He was born in Aberdeen in 1670 the son of Rev William Mitchell, minister of Footdee parish in Aberdeen, and his wife Margaret Cant. He was licensed to preach as a minister of the Church of Scotland by the Presbytery of Aberdeen around 1690. In 1695 he was ordained as "second charge" of Canongate Kirk in Edinburgh.

In 1708 he was translated to the "second charge" of the Old Kirk of St Giles (then split into four parishes) in place of William Carstares. He was elected Moderator of the General Assembly in 1710, 1714, 1717, 1722 and 1726.

In 1721 he translated from Old Kirk, St Giles to High Kirk, St Giles - both within the same building. He had great influence in the Scottish Parliament adjacent to St Giles.

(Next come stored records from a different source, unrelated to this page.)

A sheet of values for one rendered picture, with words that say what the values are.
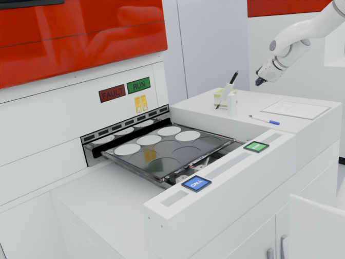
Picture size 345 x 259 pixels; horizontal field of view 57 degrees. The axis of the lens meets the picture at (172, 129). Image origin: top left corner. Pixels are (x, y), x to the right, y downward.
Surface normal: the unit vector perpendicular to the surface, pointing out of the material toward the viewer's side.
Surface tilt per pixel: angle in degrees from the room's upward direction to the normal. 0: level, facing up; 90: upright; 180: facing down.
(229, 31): 90
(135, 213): 0
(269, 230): 90
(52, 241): 90
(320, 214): 90
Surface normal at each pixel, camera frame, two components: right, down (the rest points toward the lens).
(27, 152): 0.66, 0.19
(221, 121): -0.74, 0.33
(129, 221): -0.12, -0.93
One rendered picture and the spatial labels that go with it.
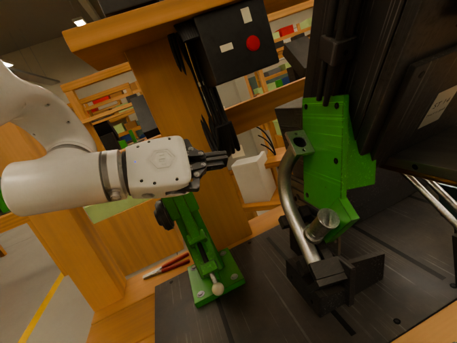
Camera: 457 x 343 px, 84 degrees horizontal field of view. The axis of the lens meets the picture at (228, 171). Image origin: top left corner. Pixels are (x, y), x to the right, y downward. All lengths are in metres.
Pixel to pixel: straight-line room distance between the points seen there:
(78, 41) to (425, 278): 0.79
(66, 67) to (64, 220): 10.20
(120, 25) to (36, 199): 0.36
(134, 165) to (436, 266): 0.59
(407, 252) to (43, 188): 0.68
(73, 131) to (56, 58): 10.53
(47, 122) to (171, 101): 0.32
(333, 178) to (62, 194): 0.43
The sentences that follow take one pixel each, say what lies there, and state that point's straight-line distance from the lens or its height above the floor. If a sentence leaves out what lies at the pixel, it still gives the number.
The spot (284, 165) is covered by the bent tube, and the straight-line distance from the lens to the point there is 0.54.
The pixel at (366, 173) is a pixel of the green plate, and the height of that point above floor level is 1.13.
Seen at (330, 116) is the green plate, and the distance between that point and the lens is 0.46.
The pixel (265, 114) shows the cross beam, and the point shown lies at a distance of 0.88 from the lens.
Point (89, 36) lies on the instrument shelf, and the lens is 0.62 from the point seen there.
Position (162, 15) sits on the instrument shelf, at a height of 1.51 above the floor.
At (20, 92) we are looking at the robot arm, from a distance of 0.40.
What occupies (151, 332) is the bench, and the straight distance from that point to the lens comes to 0.74.
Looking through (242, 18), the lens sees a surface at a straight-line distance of 0.67.
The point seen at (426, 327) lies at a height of 0.90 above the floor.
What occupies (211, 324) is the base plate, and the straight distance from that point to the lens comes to 0.63.
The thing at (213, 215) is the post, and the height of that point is 1.00.
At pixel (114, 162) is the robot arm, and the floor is 1.30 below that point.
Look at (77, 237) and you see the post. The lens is 0.82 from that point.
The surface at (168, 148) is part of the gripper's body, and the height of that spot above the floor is 1.28.
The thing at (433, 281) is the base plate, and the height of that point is 0.90.
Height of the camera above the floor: 1.35
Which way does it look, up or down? 18 degrees down
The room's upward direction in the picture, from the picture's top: 21 degrees counter-clockwise
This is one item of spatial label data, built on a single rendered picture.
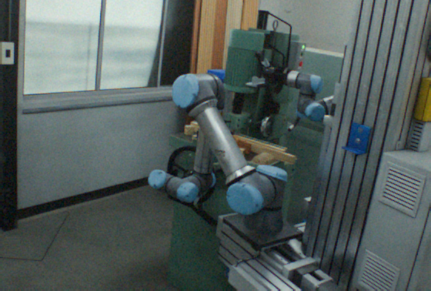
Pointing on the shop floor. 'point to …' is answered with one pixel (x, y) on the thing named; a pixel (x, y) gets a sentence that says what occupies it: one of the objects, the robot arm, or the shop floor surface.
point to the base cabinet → (203, 244)
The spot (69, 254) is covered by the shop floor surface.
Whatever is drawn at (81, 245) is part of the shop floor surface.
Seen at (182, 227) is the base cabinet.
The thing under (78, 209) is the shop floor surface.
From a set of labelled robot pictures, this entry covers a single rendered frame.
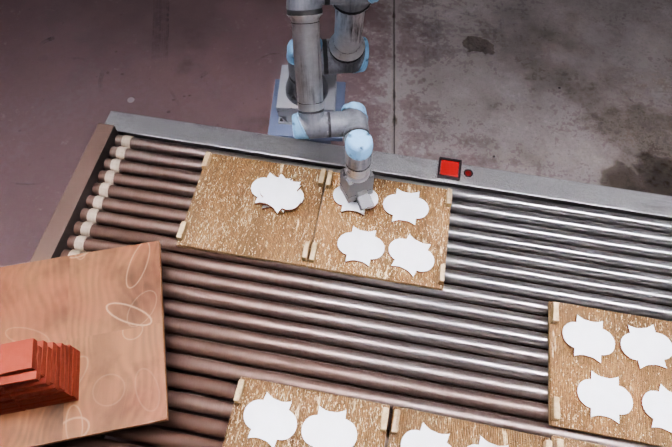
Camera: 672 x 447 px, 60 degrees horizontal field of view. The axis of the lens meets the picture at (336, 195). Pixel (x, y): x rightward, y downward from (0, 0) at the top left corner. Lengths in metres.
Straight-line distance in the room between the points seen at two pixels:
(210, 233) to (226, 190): 0.16
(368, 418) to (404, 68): 2.34
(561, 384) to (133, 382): 1.13
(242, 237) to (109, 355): 0.51
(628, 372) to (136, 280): 1.38
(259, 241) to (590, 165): 2.06
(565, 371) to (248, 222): 1.02
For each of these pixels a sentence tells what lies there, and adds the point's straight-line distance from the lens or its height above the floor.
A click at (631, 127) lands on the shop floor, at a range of 3.63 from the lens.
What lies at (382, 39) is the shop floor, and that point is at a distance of 3.70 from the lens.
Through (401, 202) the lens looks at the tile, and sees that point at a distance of 1.88.
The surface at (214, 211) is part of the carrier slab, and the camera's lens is 1.90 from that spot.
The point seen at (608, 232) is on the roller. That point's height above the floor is 0.91.
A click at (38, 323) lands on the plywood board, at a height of 1.04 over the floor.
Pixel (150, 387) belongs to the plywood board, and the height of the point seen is 1.04.
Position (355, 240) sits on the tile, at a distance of 1.81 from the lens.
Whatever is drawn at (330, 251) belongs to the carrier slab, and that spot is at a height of 0.94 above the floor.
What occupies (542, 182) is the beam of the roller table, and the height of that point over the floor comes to 0.91.
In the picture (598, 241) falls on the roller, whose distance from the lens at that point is 2.02.
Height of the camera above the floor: 2.56
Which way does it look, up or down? 59 degrees down
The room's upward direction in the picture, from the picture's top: 1 degrees clockwise
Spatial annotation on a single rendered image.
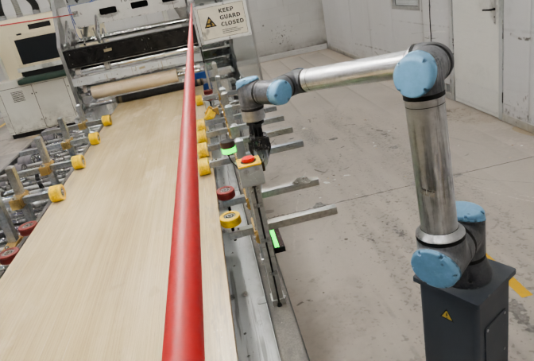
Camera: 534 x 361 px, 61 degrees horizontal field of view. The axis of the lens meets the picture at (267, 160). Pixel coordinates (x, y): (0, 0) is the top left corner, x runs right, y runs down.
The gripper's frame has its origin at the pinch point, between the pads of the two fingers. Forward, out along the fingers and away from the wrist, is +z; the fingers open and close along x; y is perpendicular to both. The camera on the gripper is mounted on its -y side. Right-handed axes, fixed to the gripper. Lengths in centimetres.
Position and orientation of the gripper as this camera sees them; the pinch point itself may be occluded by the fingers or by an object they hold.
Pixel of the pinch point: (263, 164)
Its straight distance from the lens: 188.3
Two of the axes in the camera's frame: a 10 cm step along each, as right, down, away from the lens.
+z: 1.8, 9.1, 3.6
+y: 1.5, 3.4, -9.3
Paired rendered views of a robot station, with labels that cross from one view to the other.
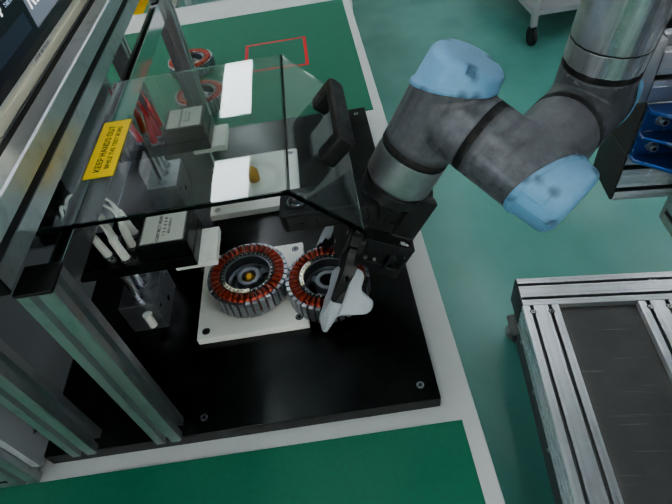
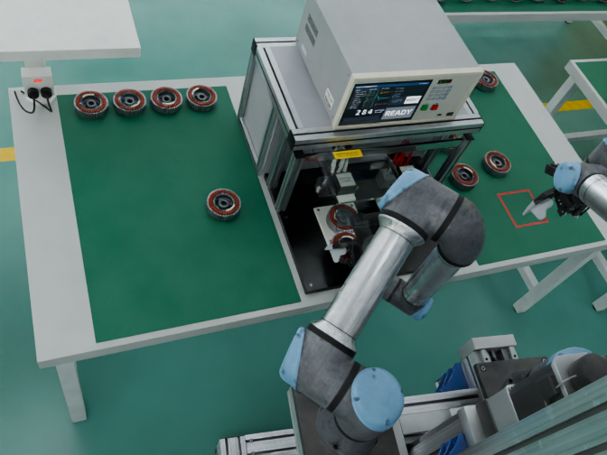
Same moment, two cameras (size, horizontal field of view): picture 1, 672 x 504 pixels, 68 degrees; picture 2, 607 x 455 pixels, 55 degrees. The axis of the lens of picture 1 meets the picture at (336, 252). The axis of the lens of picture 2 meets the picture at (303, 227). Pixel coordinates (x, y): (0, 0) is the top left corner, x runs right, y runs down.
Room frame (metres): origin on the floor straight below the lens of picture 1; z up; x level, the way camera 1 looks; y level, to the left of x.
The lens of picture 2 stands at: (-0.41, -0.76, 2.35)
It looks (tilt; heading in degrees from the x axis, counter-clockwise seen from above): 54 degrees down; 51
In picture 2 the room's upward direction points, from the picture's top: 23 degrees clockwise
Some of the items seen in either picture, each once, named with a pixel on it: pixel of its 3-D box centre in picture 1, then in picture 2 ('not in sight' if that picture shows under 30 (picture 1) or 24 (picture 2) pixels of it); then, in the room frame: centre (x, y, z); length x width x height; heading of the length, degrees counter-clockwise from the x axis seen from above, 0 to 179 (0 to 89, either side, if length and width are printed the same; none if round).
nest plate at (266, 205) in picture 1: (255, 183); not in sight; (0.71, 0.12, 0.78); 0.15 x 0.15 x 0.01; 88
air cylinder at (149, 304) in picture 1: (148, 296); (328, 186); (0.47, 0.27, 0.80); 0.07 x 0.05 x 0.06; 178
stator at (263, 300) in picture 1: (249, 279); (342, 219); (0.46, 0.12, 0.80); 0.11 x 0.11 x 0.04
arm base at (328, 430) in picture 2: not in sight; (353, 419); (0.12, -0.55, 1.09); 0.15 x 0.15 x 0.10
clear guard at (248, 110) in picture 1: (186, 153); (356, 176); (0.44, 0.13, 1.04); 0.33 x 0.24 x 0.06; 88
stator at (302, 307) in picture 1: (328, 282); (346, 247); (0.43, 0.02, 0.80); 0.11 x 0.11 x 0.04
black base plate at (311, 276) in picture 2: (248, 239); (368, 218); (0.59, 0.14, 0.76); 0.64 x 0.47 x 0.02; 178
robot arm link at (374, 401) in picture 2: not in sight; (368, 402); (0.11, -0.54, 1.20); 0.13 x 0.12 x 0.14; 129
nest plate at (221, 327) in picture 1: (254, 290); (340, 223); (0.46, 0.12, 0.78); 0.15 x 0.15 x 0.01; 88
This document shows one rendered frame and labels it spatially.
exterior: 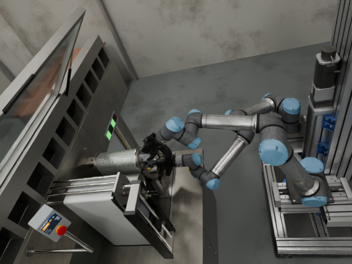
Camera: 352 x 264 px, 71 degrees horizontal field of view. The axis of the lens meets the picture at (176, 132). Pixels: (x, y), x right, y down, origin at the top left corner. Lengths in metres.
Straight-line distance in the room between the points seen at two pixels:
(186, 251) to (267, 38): 3.45
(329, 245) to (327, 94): 1.16
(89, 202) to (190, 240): 0.62
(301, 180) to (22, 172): 1.25
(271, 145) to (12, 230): 1.09
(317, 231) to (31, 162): 1.94
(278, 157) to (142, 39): 3.46
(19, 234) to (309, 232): 1.89
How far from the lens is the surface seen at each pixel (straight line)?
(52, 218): 0.88
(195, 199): 1.61
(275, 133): 1.16
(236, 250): 2.41
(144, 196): 1.15
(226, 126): 1.25
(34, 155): 1.29
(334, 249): 2.22
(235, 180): 2.70
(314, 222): 2.27
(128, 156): 1.42
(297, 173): 1.30
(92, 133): 1.66
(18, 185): 1.23
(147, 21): 4.13
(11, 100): 0.75
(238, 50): 4.28
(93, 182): 1.24
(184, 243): 1.52
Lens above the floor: 2.28
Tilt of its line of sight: 44 degrees down
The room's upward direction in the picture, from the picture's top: 22 degrees counter-clockwise

In 1727 he was one of the Scottish elite sent to congratulate King George II on his ascension to the throne, but Mitchell died in York on 8 September 1727 before reaching his destination. His position at St Giles was filled by Robert Kinloch.

==Family==
In 1705 he married Margaret Cunningham, daughter of Hugh Cunningham and widow of James Stewart. Their children included:
- Hugh (died young)
- An infant daughter (died young)
- Sir Andrew Mitchell MP (b. 1708) for Aberdeen 1747 to 1754 and for Elgin Burghs 1755 to 1771

In July 1723 he married Barbara Forbes, daughter of John Forbes and widow of Thomas Mitchell of Thainston, a baillie in Aberdeen.